Problem:
From the listing below, copy only the lines running from the line that contains "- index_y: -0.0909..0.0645" to the line that contains "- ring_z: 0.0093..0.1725", both included.

--- START ---

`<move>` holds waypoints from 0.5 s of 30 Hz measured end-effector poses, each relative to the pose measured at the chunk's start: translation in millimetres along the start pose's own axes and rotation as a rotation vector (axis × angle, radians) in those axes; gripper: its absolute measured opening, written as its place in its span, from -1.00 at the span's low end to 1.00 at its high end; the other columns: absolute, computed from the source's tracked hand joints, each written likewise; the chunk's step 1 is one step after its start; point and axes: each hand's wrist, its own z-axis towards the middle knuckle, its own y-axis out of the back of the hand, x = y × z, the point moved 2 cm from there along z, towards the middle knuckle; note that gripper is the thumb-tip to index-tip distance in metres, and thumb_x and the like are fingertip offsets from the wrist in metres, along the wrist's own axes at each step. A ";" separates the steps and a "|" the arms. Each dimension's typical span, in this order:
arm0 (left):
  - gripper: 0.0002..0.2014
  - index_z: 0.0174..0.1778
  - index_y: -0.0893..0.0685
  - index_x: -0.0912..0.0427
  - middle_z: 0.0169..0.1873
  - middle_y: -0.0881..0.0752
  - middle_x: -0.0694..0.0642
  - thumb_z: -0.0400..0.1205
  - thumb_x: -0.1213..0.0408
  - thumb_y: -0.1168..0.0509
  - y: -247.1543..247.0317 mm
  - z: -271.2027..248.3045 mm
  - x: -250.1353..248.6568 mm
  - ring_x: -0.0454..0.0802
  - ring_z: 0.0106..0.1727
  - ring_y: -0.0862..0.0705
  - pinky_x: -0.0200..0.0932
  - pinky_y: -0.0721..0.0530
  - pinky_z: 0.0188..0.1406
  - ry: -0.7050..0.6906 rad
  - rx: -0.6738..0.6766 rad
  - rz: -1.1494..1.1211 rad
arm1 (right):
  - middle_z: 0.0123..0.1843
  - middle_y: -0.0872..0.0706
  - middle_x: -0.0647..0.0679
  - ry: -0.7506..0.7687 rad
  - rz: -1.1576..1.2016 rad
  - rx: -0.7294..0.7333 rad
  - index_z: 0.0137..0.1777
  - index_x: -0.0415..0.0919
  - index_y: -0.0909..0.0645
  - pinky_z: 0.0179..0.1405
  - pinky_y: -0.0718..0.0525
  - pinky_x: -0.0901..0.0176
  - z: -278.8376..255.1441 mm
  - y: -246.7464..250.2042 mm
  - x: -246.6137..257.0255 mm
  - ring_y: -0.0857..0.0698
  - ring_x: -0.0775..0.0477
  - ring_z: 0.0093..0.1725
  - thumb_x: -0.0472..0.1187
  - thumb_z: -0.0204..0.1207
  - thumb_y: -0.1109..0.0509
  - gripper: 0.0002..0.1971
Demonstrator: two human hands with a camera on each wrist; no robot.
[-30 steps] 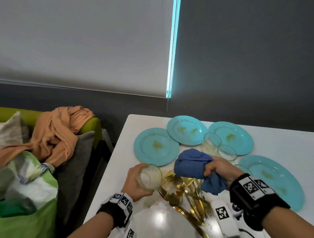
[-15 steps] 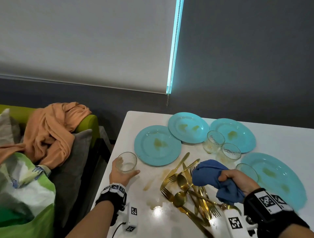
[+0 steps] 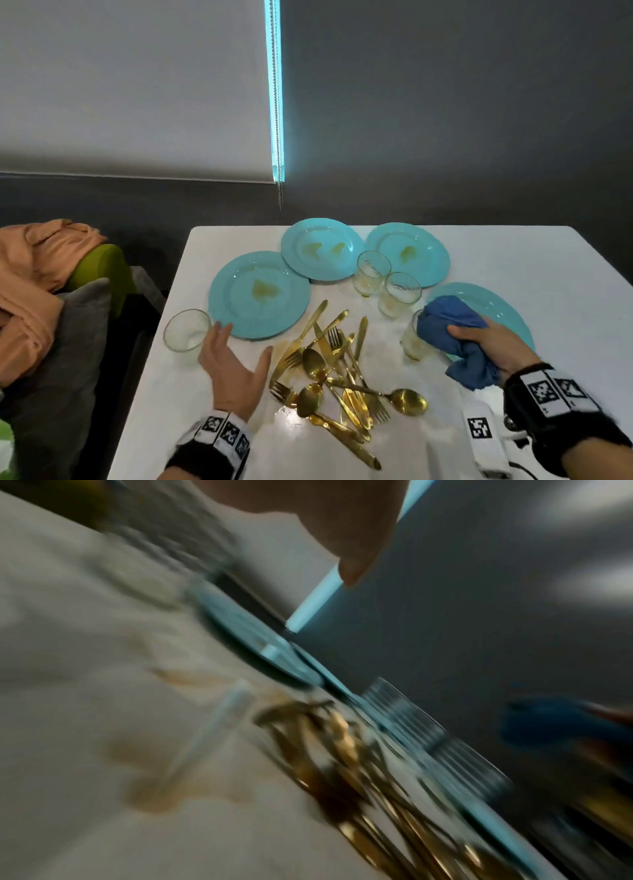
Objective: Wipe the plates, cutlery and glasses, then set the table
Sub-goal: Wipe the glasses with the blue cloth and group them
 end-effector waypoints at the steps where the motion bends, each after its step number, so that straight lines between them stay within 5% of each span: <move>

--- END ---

Result for this exercise:
  - index_y: -0.0909..0.0645
  - pinky_z: 0.0179..0.1405
  - pinky_y: -0.0718..0.0525
  - pinky_x: -0.0901..0.0176
  - z: -278.8376..255.1441 mm
  - y: -246.7464..250.2042 mm
  - x: -246.6137..257.0255 mm
  - ring_y: -0.0857..0.0698
  - ring_x: -0.0775..0.0477
  - ring_z: 0.0093..0.1725

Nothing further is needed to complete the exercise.